» **WHAT IS REQUIRED**: Using the entries below, copy exactly each line from the line with "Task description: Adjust" up to and including the line with "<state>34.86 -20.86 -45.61", with every picture left out.

--- TASK MATERIAL ---

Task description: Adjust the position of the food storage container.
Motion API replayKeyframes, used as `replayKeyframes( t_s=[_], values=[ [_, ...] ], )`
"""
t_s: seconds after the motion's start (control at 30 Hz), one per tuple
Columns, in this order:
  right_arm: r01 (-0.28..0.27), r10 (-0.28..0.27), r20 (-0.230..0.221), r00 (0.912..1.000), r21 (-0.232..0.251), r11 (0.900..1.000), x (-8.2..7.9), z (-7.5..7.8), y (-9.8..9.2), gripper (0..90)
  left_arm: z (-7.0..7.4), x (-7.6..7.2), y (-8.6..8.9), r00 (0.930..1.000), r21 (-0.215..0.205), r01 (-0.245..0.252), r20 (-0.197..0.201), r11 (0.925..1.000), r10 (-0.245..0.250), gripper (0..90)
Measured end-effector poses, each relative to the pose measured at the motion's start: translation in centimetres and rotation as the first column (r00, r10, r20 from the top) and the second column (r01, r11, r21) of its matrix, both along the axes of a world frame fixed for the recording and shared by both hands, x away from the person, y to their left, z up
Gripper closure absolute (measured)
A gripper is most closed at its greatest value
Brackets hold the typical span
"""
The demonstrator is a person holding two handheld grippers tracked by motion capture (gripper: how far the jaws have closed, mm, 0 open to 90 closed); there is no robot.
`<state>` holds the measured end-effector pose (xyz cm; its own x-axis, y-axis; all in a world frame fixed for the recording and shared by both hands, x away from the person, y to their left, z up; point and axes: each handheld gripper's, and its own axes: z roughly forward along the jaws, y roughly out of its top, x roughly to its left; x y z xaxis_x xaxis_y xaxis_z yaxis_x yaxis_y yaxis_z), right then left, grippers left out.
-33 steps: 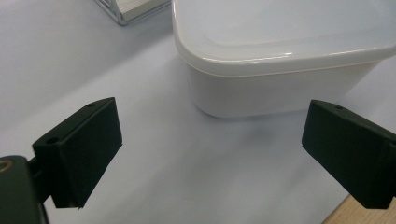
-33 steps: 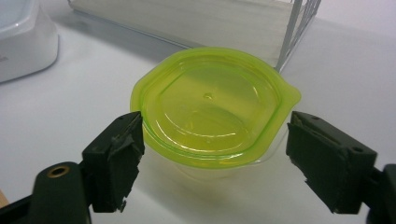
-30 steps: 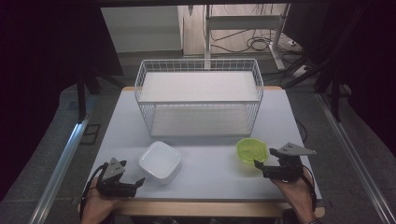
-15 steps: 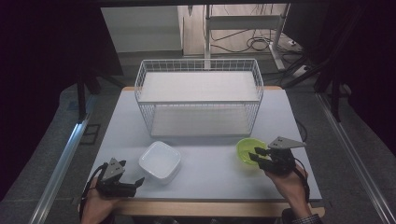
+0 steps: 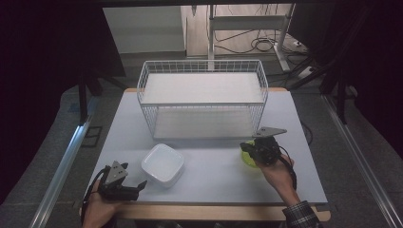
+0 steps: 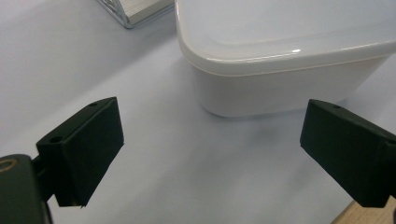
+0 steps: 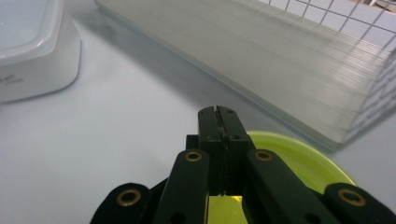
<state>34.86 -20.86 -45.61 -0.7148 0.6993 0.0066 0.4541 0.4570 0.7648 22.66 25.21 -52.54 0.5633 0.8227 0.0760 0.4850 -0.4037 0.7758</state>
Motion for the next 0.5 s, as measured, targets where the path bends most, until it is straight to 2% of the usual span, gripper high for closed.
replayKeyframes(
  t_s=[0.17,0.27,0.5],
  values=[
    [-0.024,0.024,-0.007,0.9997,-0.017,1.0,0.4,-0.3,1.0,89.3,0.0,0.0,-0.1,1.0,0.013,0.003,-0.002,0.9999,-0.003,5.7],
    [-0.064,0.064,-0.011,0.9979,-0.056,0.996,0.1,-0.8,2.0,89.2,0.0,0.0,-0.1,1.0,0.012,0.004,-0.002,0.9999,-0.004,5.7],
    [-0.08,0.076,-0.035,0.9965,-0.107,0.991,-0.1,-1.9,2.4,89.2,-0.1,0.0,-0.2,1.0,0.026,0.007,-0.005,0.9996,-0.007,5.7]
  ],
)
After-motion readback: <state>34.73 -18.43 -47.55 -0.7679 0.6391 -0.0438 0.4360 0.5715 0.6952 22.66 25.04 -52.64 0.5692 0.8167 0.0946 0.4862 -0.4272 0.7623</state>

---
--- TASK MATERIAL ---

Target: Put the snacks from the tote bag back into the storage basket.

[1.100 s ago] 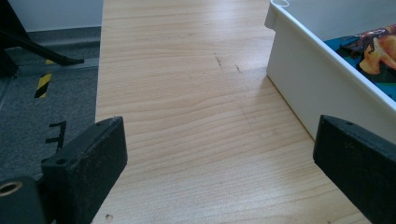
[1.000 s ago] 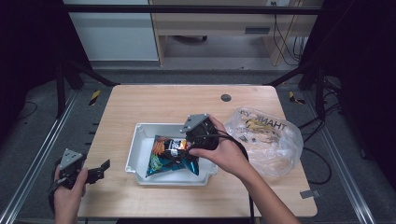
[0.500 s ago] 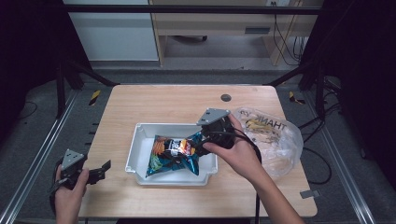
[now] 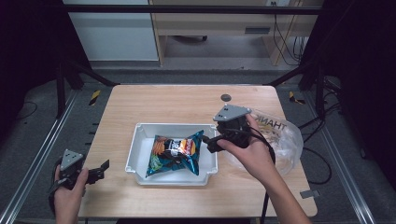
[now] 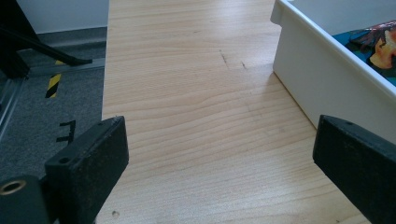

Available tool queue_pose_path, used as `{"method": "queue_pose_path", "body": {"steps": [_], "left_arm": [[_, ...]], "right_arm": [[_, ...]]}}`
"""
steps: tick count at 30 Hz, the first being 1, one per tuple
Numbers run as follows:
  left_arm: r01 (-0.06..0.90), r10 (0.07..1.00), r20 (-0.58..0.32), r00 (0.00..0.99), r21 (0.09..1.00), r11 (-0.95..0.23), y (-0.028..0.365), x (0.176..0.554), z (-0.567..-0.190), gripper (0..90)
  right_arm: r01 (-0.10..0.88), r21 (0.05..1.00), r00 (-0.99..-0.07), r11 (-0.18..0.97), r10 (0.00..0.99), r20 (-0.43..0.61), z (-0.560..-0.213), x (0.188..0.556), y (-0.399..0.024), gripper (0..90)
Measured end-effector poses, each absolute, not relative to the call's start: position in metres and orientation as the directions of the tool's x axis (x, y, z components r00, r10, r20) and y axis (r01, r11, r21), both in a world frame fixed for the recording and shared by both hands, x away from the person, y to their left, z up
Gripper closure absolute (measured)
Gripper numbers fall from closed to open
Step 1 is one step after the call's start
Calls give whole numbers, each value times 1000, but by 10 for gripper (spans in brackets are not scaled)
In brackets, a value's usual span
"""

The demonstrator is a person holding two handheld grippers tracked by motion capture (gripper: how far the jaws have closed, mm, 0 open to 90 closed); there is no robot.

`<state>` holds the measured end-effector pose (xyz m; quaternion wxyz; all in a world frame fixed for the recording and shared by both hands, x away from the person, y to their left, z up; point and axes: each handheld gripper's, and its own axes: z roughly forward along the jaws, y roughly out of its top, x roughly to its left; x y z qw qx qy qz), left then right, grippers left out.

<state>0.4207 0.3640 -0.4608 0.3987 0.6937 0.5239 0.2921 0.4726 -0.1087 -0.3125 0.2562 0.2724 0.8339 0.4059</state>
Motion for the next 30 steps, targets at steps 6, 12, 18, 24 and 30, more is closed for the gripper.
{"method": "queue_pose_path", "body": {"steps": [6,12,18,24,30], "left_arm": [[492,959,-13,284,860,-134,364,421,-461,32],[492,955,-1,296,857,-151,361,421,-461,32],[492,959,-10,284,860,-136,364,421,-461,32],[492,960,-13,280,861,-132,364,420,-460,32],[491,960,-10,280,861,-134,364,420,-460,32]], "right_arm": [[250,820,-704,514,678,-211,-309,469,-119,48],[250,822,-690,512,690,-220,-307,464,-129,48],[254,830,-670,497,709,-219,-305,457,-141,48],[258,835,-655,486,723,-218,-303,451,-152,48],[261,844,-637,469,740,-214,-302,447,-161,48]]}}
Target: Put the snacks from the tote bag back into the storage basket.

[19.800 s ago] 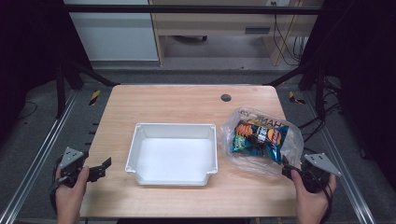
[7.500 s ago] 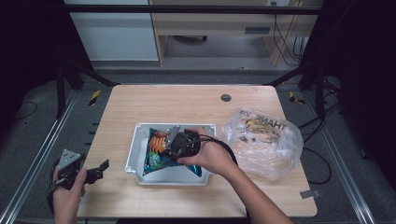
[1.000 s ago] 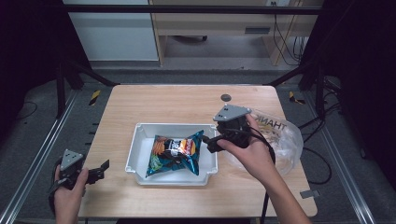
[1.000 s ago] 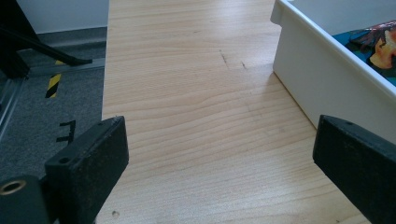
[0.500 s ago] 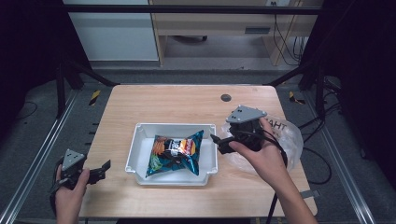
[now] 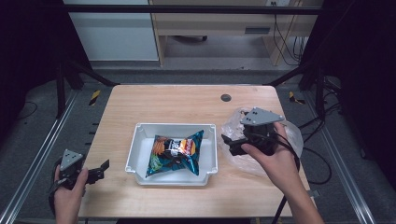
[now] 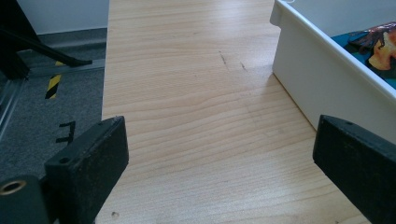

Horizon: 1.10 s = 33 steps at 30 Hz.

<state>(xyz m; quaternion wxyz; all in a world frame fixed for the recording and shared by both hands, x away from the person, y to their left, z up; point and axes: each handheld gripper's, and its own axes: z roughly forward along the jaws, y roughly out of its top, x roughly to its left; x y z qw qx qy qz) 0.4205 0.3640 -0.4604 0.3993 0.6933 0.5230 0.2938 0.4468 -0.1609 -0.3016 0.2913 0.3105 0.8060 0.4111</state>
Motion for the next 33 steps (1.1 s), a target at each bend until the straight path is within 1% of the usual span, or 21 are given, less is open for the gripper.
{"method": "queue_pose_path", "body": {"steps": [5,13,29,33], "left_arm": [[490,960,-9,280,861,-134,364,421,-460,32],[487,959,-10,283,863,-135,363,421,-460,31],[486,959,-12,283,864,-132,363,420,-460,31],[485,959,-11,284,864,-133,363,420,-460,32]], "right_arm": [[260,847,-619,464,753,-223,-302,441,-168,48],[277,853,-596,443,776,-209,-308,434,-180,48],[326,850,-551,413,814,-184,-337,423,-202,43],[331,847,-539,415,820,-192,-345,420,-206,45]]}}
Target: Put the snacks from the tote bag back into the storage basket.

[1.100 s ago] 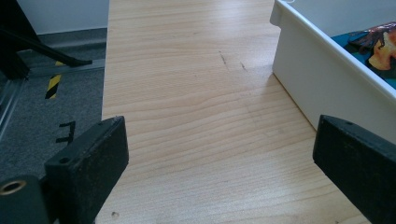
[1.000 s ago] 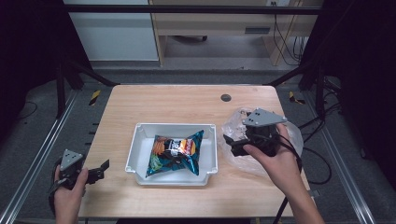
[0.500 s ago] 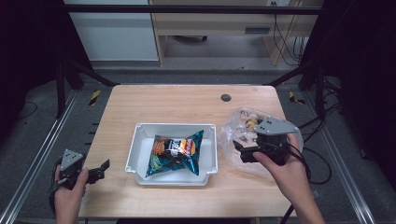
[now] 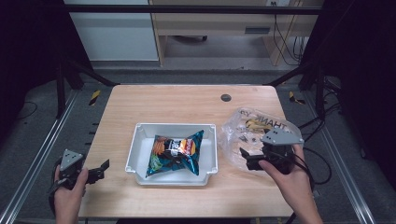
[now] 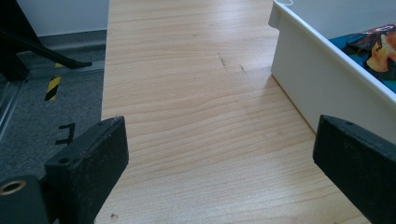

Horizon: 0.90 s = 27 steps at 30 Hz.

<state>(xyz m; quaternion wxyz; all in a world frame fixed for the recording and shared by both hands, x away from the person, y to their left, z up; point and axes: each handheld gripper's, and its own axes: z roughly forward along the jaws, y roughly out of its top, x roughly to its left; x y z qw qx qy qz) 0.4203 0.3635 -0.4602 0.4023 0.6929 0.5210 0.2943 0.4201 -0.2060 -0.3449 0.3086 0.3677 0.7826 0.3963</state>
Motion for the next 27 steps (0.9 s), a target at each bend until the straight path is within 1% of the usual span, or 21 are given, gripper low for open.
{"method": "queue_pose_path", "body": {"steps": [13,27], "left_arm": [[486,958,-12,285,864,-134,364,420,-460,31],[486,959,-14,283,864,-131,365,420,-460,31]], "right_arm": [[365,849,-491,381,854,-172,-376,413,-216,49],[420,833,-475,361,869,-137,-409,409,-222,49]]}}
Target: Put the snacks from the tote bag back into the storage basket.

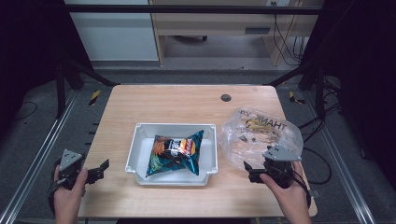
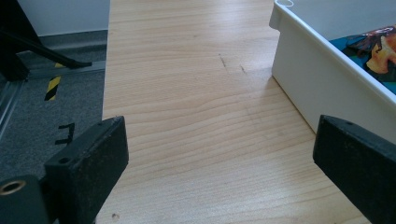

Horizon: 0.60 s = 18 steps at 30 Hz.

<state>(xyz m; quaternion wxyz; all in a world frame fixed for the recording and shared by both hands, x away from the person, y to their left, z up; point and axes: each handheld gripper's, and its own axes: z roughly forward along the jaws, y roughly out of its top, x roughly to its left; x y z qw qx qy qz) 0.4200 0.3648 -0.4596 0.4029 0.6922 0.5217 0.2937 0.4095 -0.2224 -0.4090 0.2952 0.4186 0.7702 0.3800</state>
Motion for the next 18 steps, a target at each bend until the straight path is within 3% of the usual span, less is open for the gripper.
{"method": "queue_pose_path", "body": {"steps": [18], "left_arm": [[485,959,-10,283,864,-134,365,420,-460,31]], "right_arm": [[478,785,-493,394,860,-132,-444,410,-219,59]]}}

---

» **YOUR SOLUTION**:
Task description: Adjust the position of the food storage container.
Motion API replayKeyframes, used as `replayKeyframes( t_s=[_], values=[ [_, ...] ], )`
"""
t_s: seconds after the motion's start (control at 30 Hz), one per tuple
Columns, in this order:
  right_arm: r01 (-0.28..0.27), r10 (-0.28..0.27), r20 (-0.230..0.221), r00 (0.912..1.000), r21 (-0.232..0.251), r11 (0.900..1.000), x (-8.2..7.9), z (-7.5..7.8), y (-9.8..9.2), gripper (0..90)
  left_arm: z (-7.0..7.4), x (-7.6..7.2), y (-8.6..8.9), r00 (0.930..1.000), r21 (-0.215..0.205), r01 (-0.245..0.252), r20 (-0.197..0.201), r11 (0.925..1.000), r10 (-0.245..0.250), gripper (0..90)
Measured end-effector poses, each relative to the pose measured at the motion's start: translation in centimetres and rotation as the first column (r00, r10, r20 from the top) and the second column (r01, r11, r21) of its matrix, both along the axes of a world frame fixed for the recording and shared by both hands, x away from the person, y to their left, z up
Gripper closure absolute (measured)
A gripper is most closed at its greatest value
Brackets hold the typical span
"""
The demonstrator is a person holding two handheld grippers tracked by motion capture (gripper: how far the jaws have closed, mm, 0 open to 90 closed); there is no robot.
`<state>` holds the measured end-effector pose (xyz cm; its own x-axis, y-axis; all in a world frame fixed for the recording and shared by both hands, x away from the person, y to their left, z up; point and axes: each handheld gripper's, and its own axes: z roughly forward along the jaws, y roughly out of its top, x roughly to its left; x y z xaxis_x xaxis_y xaxis_z yaxis_x yaxis_y yaxis_z), right then left, grippers left out.
-33 steps: 
-33 steps: 
-30 steps: 
-15 steps: 
+0 steps: 
+0 steps: 
+0 steps: 
<state>34.86 -20.86 -45.61 -0.7148 0.6993 0.0066 0.4541 0.4570 0.7648 22.66 25.21 -52.54 0.5633 0.8227 0.0760 0.4850 -0.4037 0.7758</state>

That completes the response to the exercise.